El mundo se ha convertido en un pañuelo lleno de mocos y cada cual hace lo que puede para contribuir a ese espectáculo pringoso. Naturalmente, hay diferencias entre el exceso de celo de un guarda de seguridad y los resultados de la ultraderecha en una elecciones autonómicas, pero tampoco hay gran distancia, son mucosidades muy semejantes. De hecho, otro efecto de la globalización ha sido ése: la fácil transmisión de secreciones viscosas de un extremo a otro del planeta y desde unos comportamientos alejados hasta otros mucho más cotidianos. Por fortuna, las dichosas mascarillas nos evitan observar en crudo una parte de esas congestiones, salvo las mías, que soy un maleducado y por eso me llaman la atención en el andén de las estaciones. Debo confesar que también me han reconvenido por fumar o por comerme un bocadillo. En cambio, al parecer no hay problema ni riesgo de resfriado ni ofensa en que me obliguen a quitarme la ropa de abrigo, introducirla en el escáner con otras prendas y equipajes en plan orgía y volvérmela a poner en comunión con potenciales virus propios y ajenos. Según los guardas de seguridad, «es lo que toca».
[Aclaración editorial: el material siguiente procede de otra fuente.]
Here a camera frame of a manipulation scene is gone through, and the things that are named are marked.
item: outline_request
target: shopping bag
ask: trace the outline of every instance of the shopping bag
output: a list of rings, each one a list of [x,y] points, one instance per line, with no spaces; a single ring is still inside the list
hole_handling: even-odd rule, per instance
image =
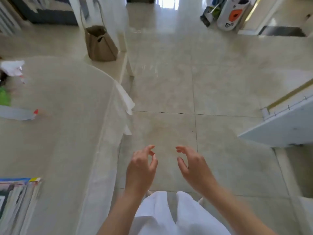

Si no fuera por la mala leche que se adivina detrás de algunos procederes, bien podría decirse que estamos ante una regresión infantil como tantas otras que se suceden desde que se inventó el cine familiar. Mucho tiene que ver con cuando éramos niños o niñas lo de comerse los mocos, que por cierto dicen ahora los expertos que es algo sanísimo. Incluso hurgarse la nariz. Y recomiendan además hacerlo con orgullo.